§ **Exercise requirements**
Down to the last line, restate the material below exactly.

§ **Data shown**
------------------------
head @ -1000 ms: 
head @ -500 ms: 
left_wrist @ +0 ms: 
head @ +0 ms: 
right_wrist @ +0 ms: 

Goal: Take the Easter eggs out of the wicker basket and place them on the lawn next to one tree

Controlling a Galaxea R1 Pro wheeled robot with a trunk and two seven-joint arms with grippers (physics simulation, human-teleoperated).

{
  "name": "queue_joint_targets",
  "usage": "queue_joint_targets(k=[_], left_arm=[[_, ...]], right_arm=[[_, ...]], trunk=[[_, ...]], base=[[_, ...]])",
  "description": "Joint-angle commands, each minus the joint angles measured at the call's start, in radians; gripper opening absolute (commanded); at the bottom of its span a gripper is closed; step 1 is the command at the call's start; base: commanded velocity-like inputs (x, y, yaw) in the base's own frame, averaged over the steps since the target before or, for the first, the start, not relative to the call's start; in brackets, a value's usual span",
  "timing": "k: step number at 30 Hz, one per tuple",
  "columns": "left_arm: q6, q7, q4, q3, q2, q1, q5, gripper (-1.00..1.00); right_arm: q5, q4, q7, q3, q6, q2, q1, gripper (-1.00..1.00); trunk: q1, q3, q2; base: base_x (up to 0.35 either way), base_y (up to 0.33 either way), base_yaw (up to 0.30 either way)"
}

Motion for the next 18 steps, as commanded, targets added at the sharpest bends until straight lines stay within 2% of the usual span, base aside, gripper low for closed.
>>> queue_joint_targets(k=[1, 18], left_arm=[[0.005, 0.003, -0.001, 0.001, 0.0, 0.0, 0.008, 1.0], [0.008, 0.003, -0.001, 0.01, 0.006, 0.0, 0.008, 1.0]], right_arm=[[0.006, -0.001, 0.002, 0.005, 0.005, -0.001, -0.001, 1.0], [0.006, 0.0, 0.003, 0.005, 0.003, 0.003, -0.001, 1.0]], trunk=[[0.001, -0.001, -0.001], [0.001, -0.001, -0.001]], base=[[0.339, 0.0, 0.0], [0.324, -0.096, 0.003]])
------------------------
§ **Reply to the task**
head @ -1000 ms: 
head @ -500 ms: 
left_wrist @ +0 ms: 
head @ +0 ms: 
right_wrist @ +0 ms: 

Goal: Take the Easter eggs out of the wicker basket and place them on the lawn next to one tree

Controlling a Galaxea R1 Pro wheeled robot with a trunk and two seven-joint arms with grippers (physics simulation, human-teleoperated).

{
  "name": "queue_joint_targets",
  "usage": "queue_joint_targets(k=[_], left_arm=[[_, ...]], right_arm=[[_, ...]], trunk=[[_, ...]], base=[[_, ...]])",
  "description": "Joint-angle commands, each minus the joint angles measured at the call's start, in radians; gripper opening absolute (commanded); at the bottom of its span a gripper is closed; step 1 is the command at the call's start; base: commanded velocity-like inputs (x, y, yaw) in the base's own frame, averaged over the steps since the target before or, for the first, the start, not relative to the call's start; in brackets, a value's usual span",
  "timing": "k: step number at 30 Hz, one per tuple",
  "columns": "left_arm: q6, q7, q4, q3, q2, q1, q5, gripper (-1.00..1.00); right_arm: q5, q4, q7, q3, q6, q2, q1, gripper (-1.00..1.00); trunk: q1, q3, q2; base: base_x (up to 0.35 either way), base_y (up to 0.33 either way), base_yaw (up to 0.30 either way)"
}

Motion for the next 18 steps, as commanded, targets added at the sharpest bends until straight lines stay within 2% of the usual span, base aside, gripper low for closed.
>>> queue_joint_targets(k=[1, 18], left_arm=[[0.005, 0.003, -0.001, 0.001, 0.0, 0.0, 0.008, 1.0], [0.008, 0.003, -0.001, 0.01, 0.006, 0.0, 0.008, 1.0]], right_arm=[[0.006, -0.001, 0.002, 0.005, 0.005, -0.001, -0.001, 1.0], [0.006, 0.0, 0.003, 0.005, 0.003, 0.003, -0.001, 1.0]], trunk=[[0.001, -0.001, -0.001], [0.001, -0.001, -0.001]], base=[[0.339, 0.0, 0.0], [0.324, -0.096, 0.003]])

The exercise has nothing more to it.